After linking your orgs, only the failover org displays this banner:

{% image
   source="https://datadog-docs.imgix.net/images/agent/guide/ddr/ddr-banner.e472f1a091274ed415e35dbe7d22062f.png?auto=format"
   alt="The DDR banner in the DDR org" /%}

{% /collapsible-section %}

### 2. Set up access, integrations, syncing, and agents

{% collapsible-section %}
##### Configure Single Sign On for the DDR org

**Datadog recommends using Single Sign On (SSO)** to enable all your users to seamlessly login to your Disaster Recovery org during an outage.

Go to the [Organization Settings](https://app.datadoghq.com/organization-settings/users) in your DDR org to configure [SAML](https://docs.datadoghq.com/account_management/saml/#overview) or Google Login for your users.

You must invite each of your users to your Disaster Recovery org and give them appropriate roles and permissions. Alternatively, to streamline this operation, you can use [Just-in-Time provisioning with SAML](https://docs.datadoghq.com/account_management/saml/#just-in-time-jit-provisioning).
{% /collapsible-section %}

{% collapsible-section %}
##### Set up your cloud integrations (AWS, Azure, Google Cloud)

See the [AWS](https://docs.datadoghq.com/integrations/amazon-web-services/), [Azure](https://docs.datadoghq.com/integrations/azure/), and [Google Cloud](https://docs.datadoghq.com/integrations/google-cloud-platform/?tab=organdfolderlevelprojectdiscovery#overview) integrations for setup steps.

Your cloud integrations must be configured in both primary and DDR orgs. However, the integrations must only run in one org at a time:

- By default, the integrations must run only in the primary org.
- When in failover, the integrations must only run in the DDR org.

For more information, see the Cloud integrations failover section.
{% /collapsible-section %}

{% collapsible-section %}
##### Create your Datadog API and App key for syncing

In your DDR Datadog org, create an [API key](https://app.datadoghq.com/organization-settings/api-keys) **and** [App key](https://app.datadoghq.com/organization-settings/application-keys) set. These are useful for copying dashboards and monitors between Datadog sites.

{% alert level="info" %}
Datadog can help copy the API key signatures for your Agents to the DDR backup account. This ensures there is no need to create new API keys when operating in the DDR region. By using the existing keys, you can avoid the complexity of managing multiple sets of keys, reduce operational overhead and simplify key management. For any questions, please contact your [Customer Success Manager](mailto:success@datadoghq.com).
{% /alert %}

{% /collapsible-section %}

{% collapsible-section #syncing-data %}
##### Set up resource syncing on a schedule

#### Using the datadog-sync-cli tool{% #using-the-datadog-sync-cli-tool %}

Use the [datadog-sync-cli](https://github.com/DataDog/datadog-sync-cli) tool to copy your dashboards, monitors, and other configurations from your primary org to your DDR org.

The `datadog-sync-cli` tool is primarily intended for unidirectional copying and updating resources from your primary org to your DDR org.
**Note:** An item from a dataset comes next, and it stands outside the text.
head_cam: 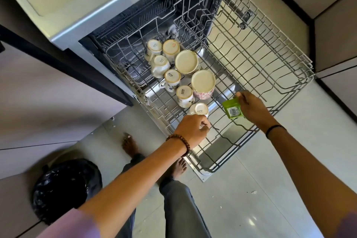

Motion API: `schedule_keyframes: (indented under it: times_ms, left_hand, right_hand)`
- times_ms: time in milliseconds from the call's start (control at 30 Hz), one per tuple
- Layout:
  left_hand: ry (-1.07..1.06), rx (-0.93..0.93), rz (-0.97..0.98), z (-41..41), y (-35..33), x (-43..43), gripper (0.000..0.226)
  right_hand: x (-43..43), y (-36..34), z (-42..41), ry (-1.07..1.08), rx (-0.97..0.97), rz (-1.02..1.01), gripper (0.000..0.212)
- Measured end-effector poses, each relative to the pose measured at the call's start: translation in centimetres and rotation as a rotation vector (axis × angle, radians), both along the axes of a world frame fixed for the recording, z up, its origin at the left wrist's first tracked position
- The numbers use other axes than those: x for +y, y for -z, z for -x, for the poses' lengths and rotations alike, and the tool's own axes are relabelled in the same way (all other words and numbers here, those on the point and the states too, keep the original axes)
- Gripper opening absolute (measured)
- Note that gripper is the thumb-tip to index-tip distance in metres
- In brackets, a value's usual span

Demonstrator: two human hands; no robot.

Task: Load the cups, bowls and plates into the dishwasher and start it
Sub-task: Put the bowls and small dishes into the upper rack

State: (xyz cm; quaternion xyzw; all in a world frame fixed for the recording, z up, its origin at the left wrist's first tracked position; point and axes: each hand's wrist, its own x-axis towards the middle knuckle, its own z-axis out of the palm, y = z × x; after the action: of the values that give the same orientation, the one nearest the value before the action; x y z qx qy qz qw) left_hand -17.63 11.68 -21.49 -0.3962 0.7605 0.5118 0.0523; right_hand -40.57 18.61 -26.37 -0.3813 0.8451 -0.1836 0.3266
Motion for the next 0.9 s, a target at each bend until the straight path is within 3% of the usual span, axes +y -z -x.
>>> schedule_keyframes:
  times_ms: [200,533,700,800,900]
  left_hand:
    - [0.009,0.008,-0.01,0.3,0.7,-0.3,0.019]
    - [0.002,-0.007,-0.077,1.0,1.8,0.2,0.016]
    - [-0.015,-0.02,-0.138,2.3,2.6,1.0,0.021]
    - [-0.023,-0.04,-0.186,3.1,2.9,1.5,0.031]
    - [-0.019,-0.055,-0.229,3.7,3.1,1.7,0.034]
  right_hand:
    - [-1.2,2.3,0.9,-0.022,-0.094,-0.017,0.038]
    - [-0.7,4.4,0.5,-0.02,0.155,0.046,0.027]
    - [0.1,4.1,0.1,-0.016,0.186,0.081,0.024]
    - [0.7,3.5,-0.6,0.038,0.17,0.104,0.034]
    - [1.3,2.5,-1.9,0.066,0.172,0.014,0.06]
Resources copied to the DDR org can be edited, but any new syncing overrides changes that differ from the source in the primary org.

Regular syncing is essential to ensure that your DDR org is up-to-date in the event of a disaster. Datadog recommends performing this operation on a daily basis; you can determine the frequency and timing of syncing based on your business requirements. For information on setting up and running the backup process, see the [datadog-sync-cli README](https://github.com/DataDog/datadog-sync-cli/blob/main/README.md).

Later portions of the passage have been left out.